2. Pramila Jayapal, the former head of immigrants' rights group OneAmerica, argues in The Nation that immigration reform is good for women—and feminism. Noting that while two-thirds of immigrants to the U.S. are women while only 27 percent of work visas go to women, Jayapal writes:

previous immigration reform proposals were structured in ways that would have left out millions of women from any path to legalization, and would have weakened parts of the immigration system that women depend on. For example, if legalization and a path to citizenship are tied to showing proof of employment (as has been the case in the past), millions of undocumented women would be excluded who work as domestic workers, in informal industries, or at home taking care of their own children.

Last month, after a drawn-out debate, Congress passed a version of the Violence Against Women Act that protects undocumented victims of abuse.

3. Mayor Mike McGinn announced today that he wants to accelerate a study of his proposed Eastlake-to-Ballard streetcar, which would require building a new bridge parallel to the Ballard Bridge across the Ship Canal, by one year, the PI.com reports. Here's my take on the idea of creating another transit line on Eastlake when Metro is cutting back service across the city, and our take on the proposed new Ballard bridge.

3. In Olympia today, outgoing U.S. transportation secretary Ray LaHood made the case that the state legislature should fund the stalled Columbia River Crossing project, which would link Vancouver and Portland with a new I-5 bridge and light rail, the Columbian reports. The CRC project is reportedly holding up the transportation budget in the state senate, where Vancouver Republican Don Benton (R-17) adamantly opposes it because it includes light rail. 

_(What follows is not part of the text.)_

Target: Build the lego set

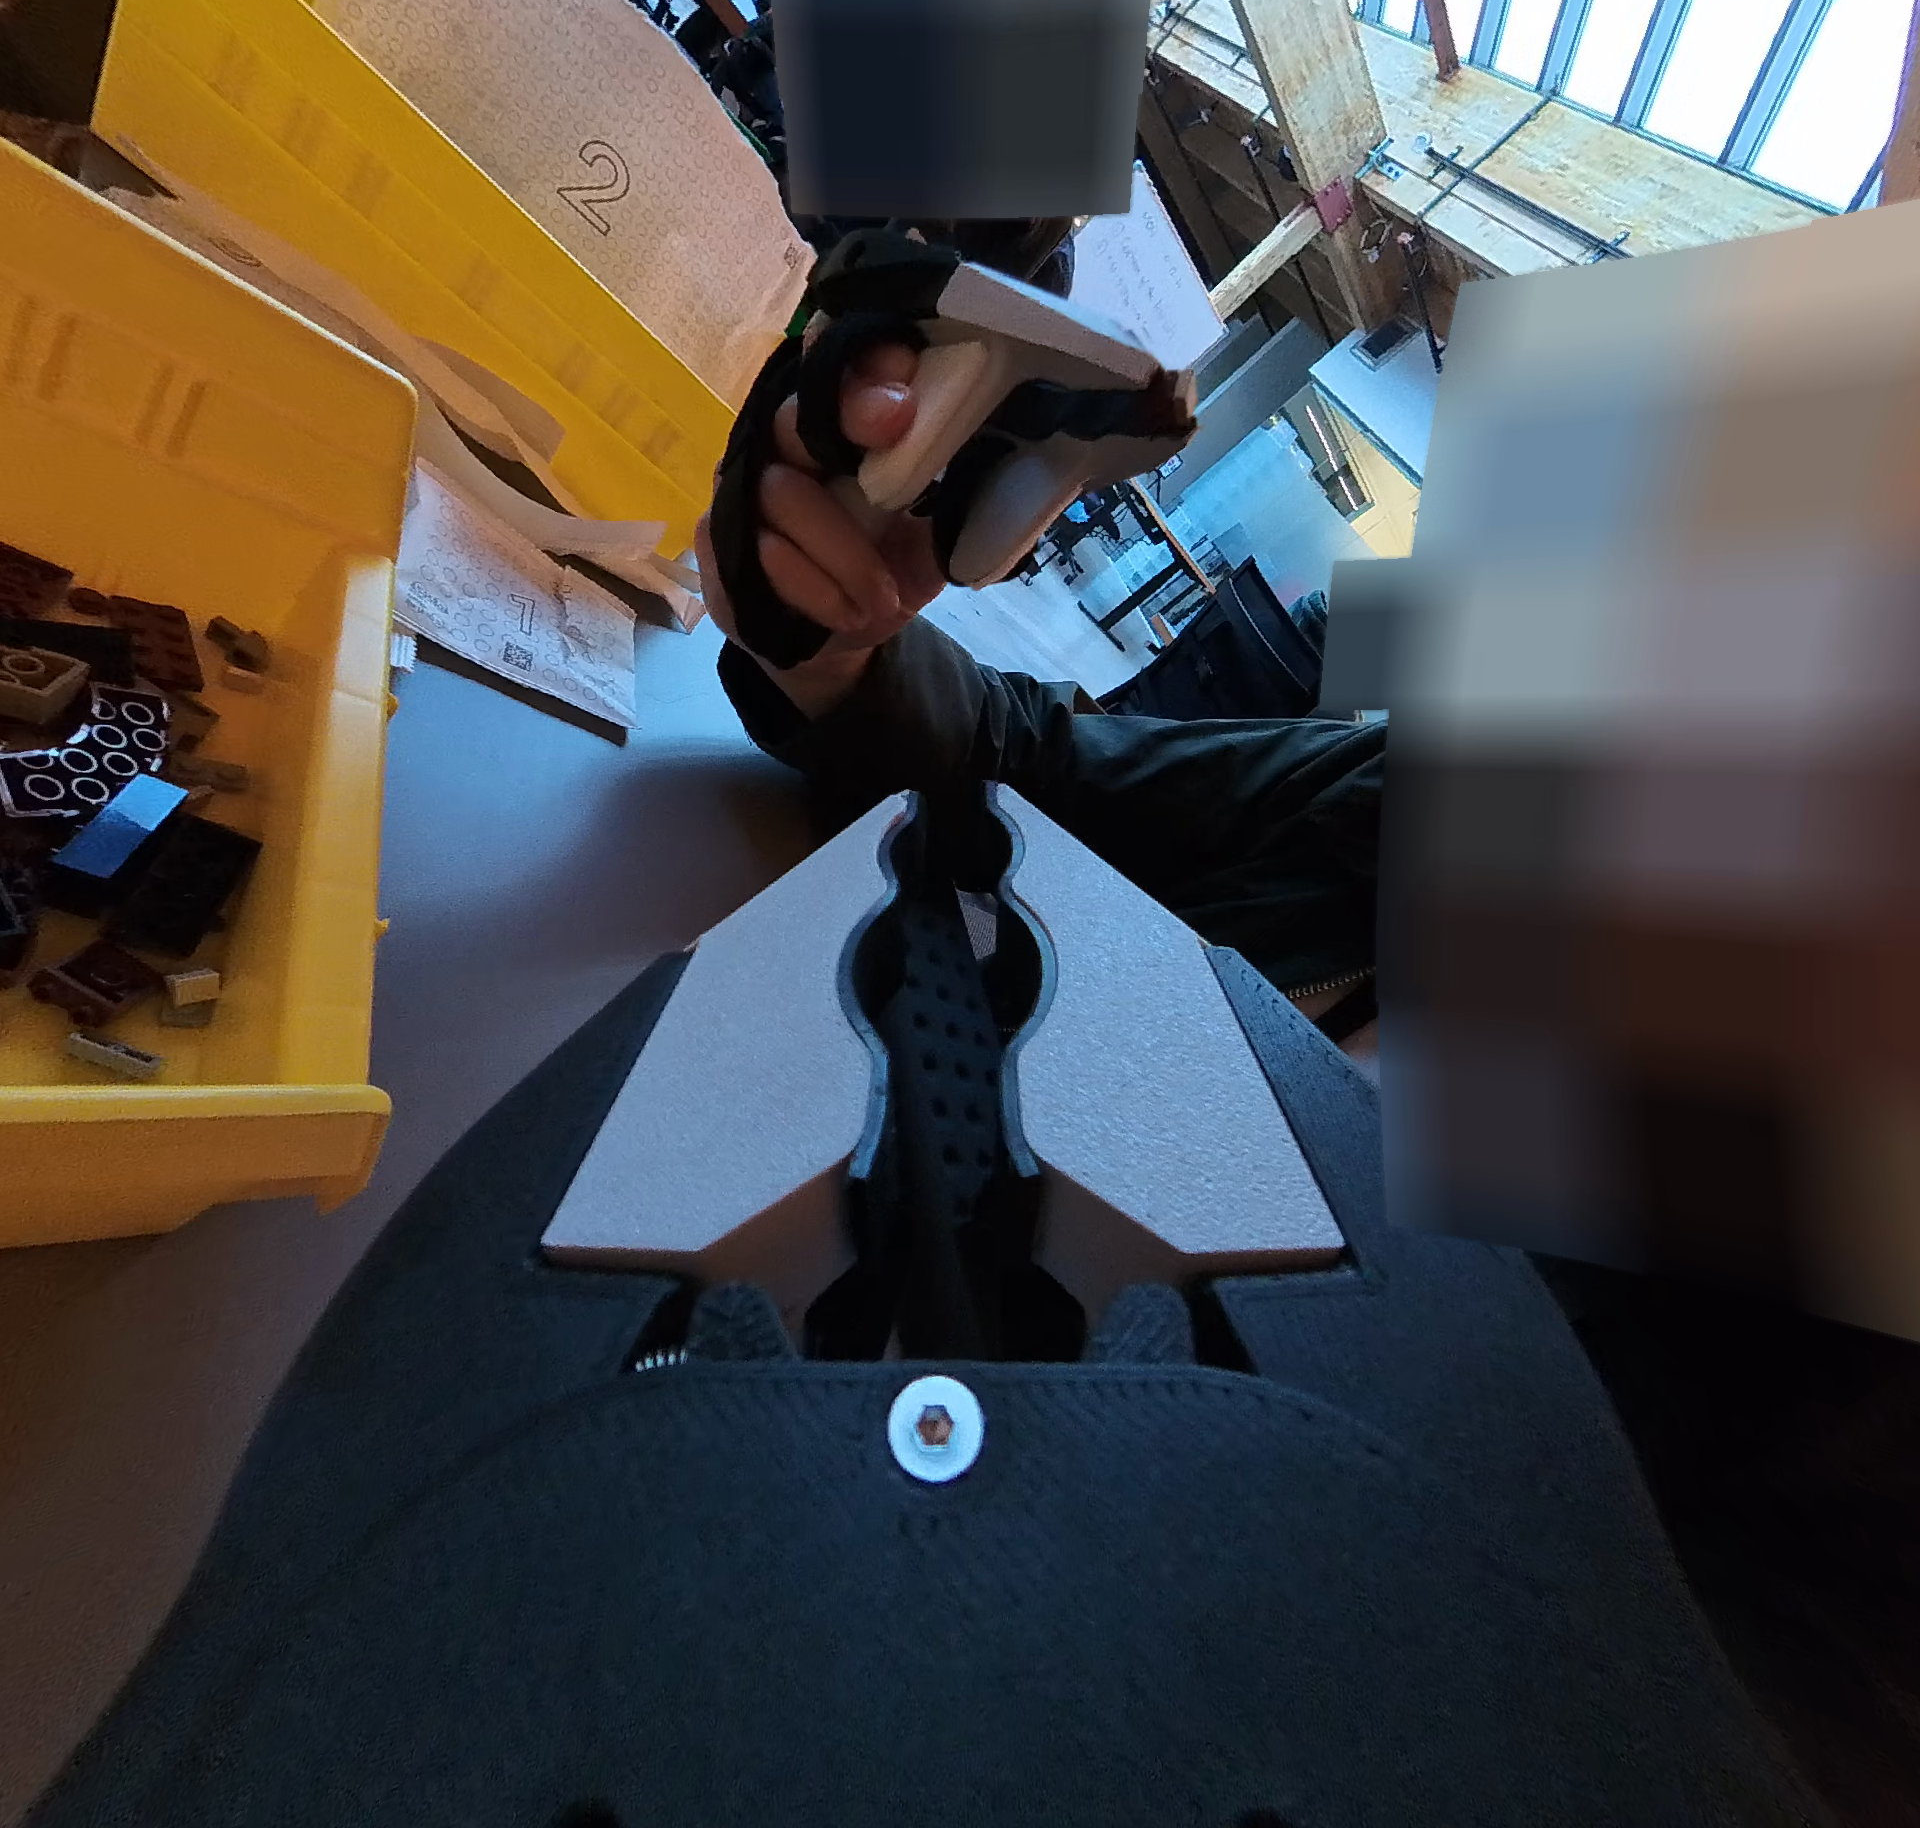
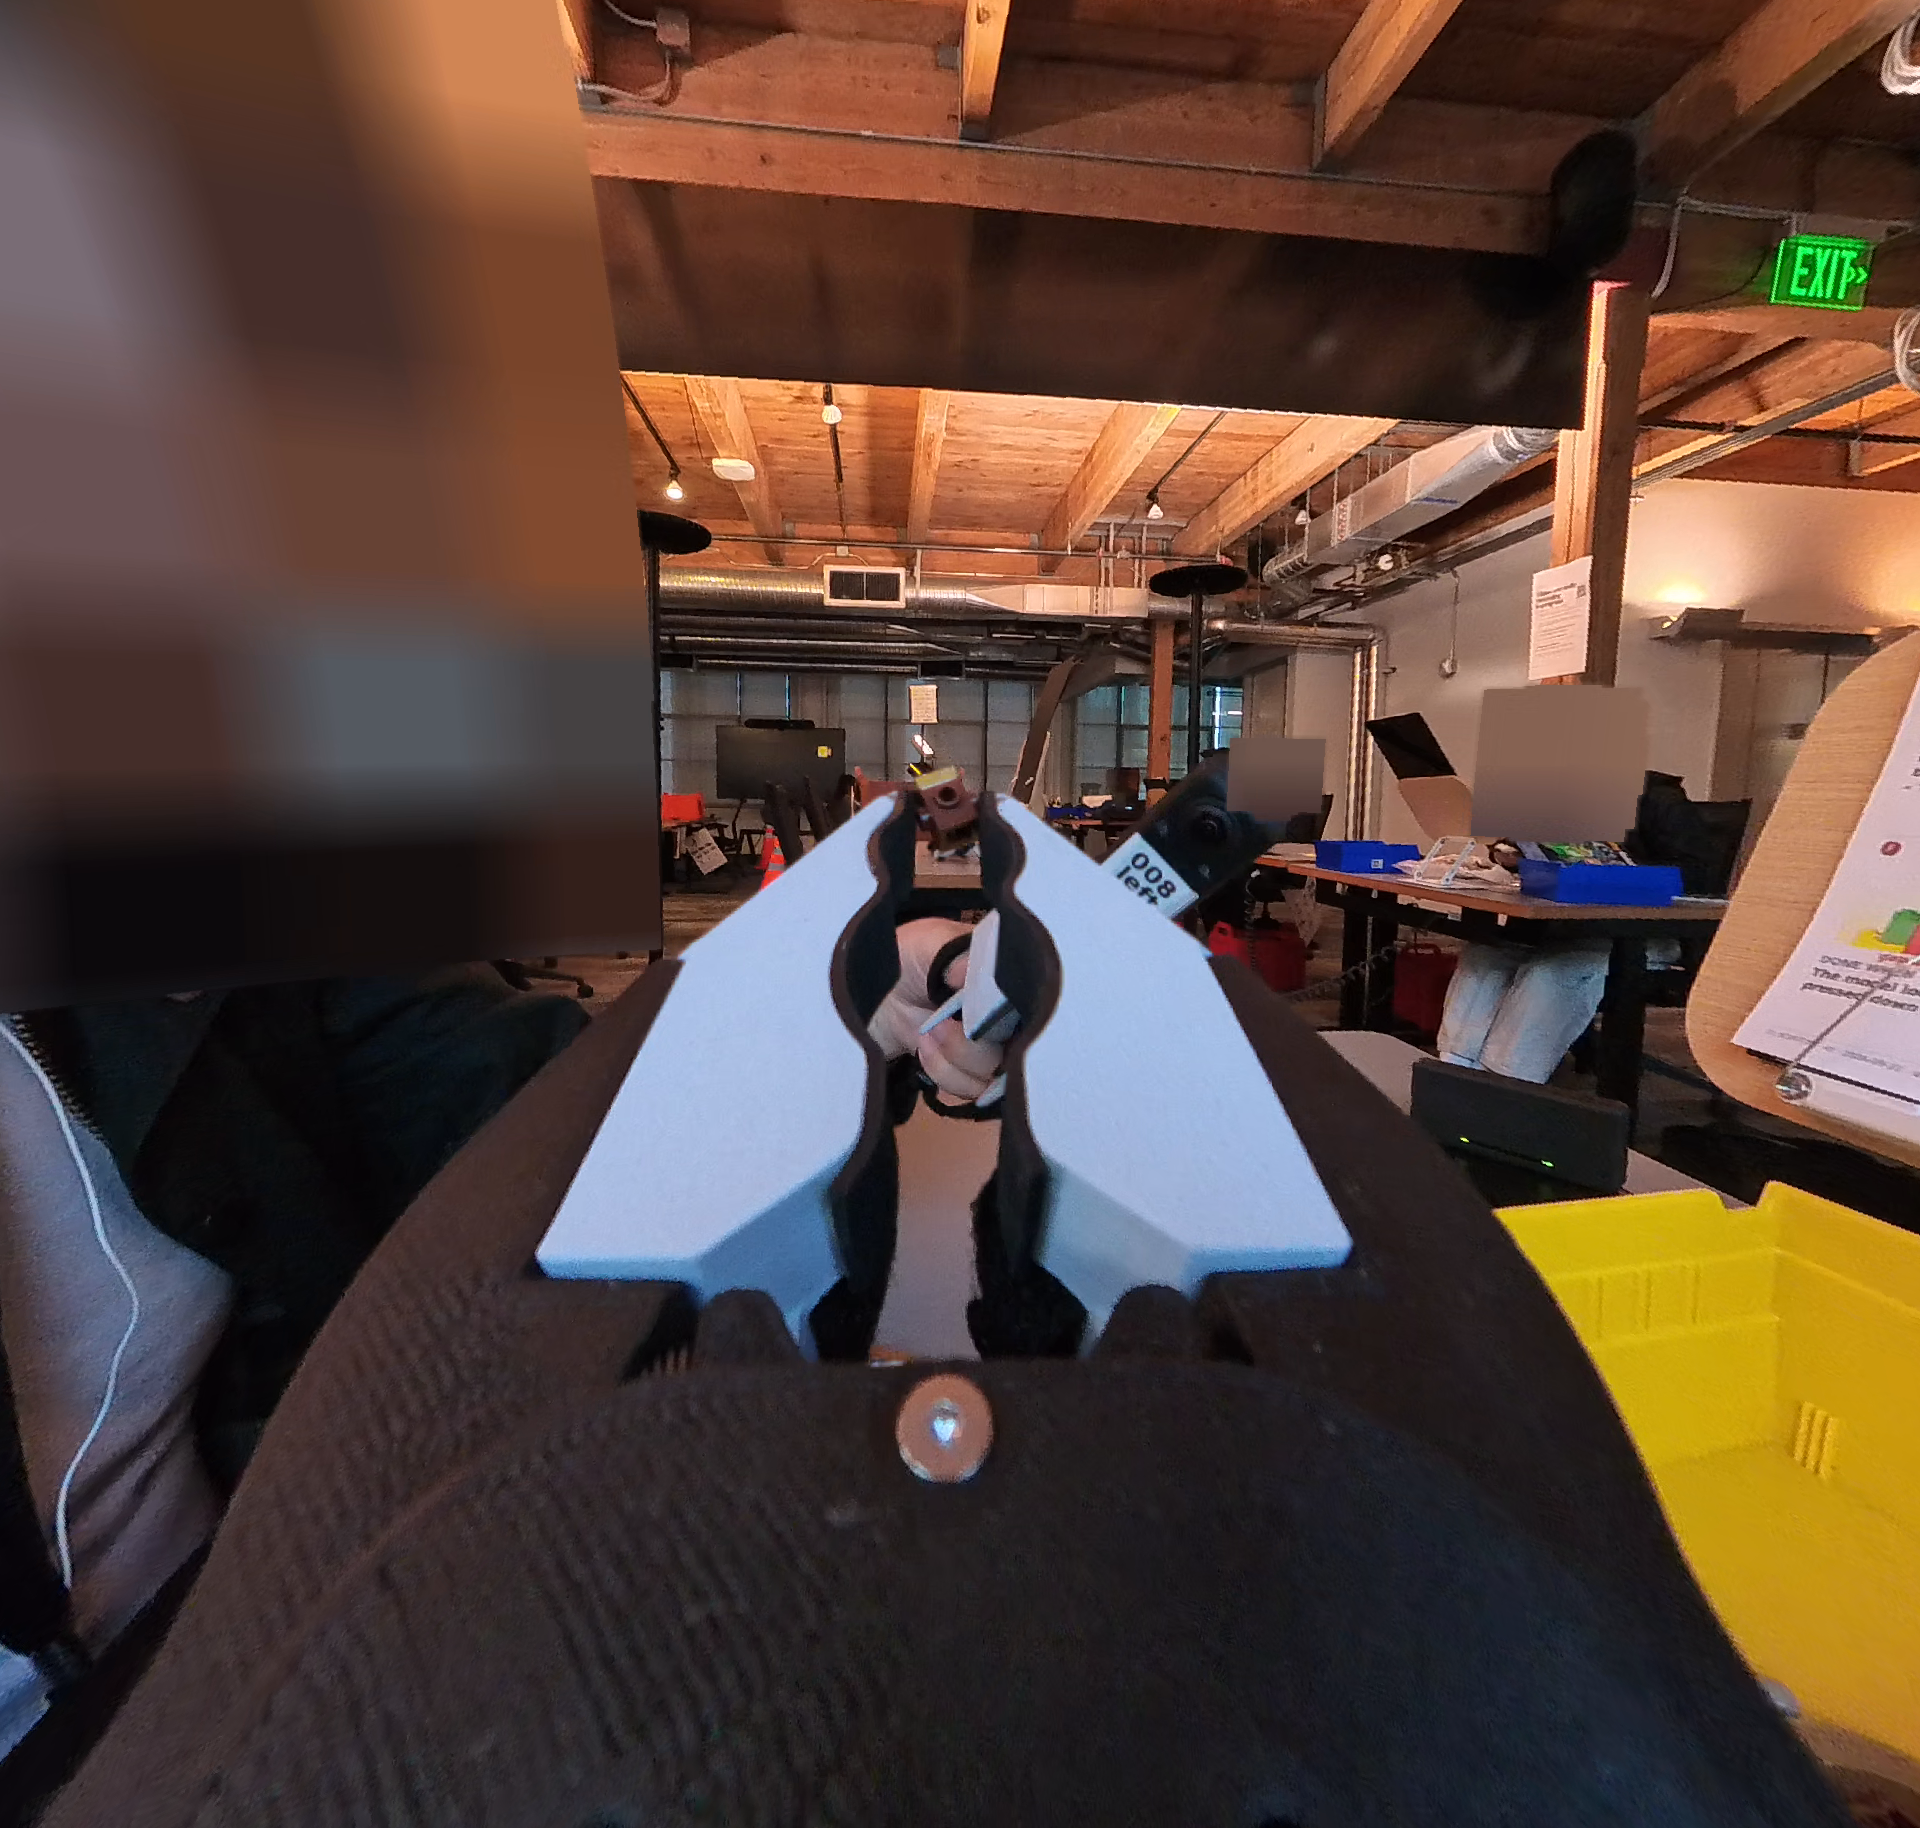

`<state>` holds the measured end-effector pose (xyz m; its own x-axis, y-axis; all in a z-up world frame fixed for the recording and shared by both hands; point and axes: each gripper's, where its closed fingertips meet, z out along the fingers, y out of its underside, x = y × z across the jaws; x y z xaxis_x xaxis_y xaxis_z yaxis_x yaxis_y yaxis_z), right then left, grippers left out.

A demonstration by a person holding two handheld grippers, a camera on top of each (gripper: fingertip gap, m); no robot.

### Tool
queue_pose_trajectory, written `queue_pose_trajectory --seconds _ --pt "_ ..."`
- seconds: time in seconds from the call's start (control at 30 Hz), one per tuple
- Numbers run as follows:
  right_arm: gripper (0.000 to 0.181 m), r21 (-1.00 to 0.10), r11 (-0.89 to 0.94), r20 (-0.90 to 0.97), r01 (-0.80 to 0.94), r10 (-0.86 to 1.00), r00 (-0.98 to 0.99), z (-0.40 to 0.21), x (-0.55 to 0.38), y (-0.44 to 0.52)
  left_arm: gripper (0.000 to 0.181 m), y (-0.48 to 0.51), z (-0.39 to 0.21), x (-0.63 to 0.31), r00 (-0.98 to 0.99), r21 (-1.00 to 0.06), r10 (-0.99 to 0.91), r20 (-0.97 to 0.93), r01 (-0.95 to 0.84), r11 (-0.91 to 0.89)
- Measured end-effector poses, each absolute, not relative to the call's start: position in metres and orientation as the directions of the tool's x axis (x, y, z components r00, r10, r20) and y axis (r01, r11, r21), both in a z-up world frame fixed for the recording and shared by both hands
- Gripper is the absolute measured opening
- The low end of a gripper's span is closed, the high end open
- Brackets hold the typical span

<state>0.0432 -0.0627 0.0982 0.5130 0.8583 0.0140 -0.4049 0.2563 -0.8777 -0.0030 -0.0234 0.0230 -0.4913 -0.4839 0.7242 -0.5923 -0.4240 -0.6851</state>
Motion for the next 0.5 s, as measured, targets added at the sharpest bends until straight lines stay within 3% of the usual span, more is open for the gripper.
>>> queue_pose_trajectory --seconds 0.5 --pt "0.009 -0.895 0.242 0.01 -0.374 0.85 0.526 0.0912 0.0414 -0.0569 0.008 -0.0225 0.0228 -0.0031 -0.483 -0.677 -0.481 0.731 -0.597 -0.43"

4. Since the main complaint opponents of micro-housing, or aPodments—small units that share a kitchen—have expressed repeatedly is that they don't have to go through design review, I'm sure opponents will be placated by the fact that a proposed 34-unit micro-housing development in West Seattle will be subject to that process (via West Seattle Blog), and won't complain when the design review board approves the developer's application. 

5. In the Mercer Island Reporter, Mercer Island City Council member Mike Cero argues that tolling I-90 to pay for the completion of the parallel SR-520 is unfair because people who drive on I-90 won't benefit from finishing 520. Which is kind of like saying that I shouldn't have to pay property taxes for any school besides the one my kid goes to, because my kid doesn't benefit from other schools in my district. What gets lost in arguments like Cero's is that the link between Seattle and the Eastside, just like Seattle's parallel north-south highways, is a corridor, not a single highway. 

6. KING 5 reports that Seattle's pay gap between men and women, the largest in the nation, is due to women making poor "career choices." But, as we noted yesterday, that's just not true—according to the US Bureau of Labor Statistics, men made more than women for doing the exact same job in 527 of 534 jobs the BLS surveyed, or 99 percent of all US jobs. So even women in the supposedly more equitable engineering and science fields get paid less than men for doing the same work.